→ **What the task asks**
Match the word "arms". Return each line of the data below where it appears.

→ **Dataset section**
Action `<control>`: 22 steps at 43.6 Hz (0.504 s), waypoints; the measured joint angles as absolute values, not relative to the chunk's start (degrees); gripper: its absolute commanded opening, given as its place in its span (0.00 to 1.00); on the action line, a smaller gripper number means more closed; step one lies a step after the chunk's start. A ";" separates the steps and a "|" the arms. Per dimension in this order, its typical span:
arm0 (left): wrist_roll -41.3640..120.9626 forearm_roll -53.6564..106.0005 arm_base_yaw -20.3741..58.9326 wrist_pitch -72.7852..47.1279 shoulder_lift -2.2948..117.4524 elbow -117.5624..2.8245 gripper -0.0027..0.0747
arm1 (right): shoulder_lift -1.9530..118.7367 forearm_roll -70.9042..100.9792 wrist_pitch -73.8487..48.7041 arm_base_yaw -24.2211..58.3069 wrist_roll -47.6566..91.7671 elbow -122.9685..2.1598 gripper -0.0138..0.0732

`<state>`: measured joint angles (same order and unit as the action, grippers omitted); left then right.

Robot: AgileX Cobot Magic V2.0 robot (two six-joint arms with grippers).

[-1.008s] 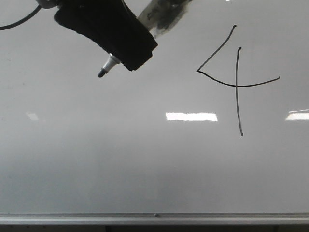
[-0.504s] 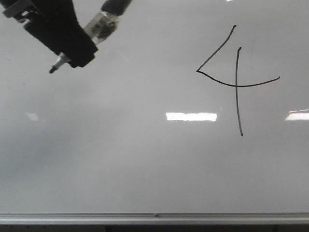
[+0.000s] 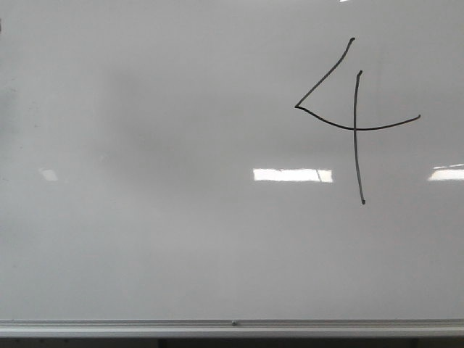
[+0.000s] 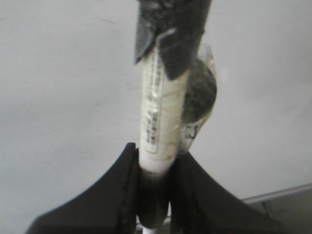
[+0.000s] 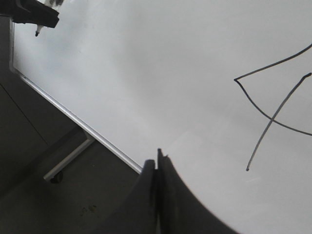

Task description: Write number 4 on whiteboard

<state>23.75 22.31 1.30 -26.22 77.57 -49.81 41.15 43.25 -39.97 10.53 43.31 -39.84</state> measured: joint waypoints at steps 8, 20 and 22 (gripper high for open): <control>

→ **Answer to the problem**
Action `<control>`: 22 steps at 43.6 Hz (0.504 s), waypoints; the measured joint angles as absolute values, not relative to the chunk's start (degrees); gripper: its absolute commanded opening, given as its place in its span (0.00 to 1.00); on the action line, a smaller gripper number means more closed; step one lies a step after the chunk's start. A ";" separates the steps and a "|" the arms. Per dimension in this order, its typical span:
Robot: AgileX Cobot Magic V2.0 robot (two six-joint arms with grippers).

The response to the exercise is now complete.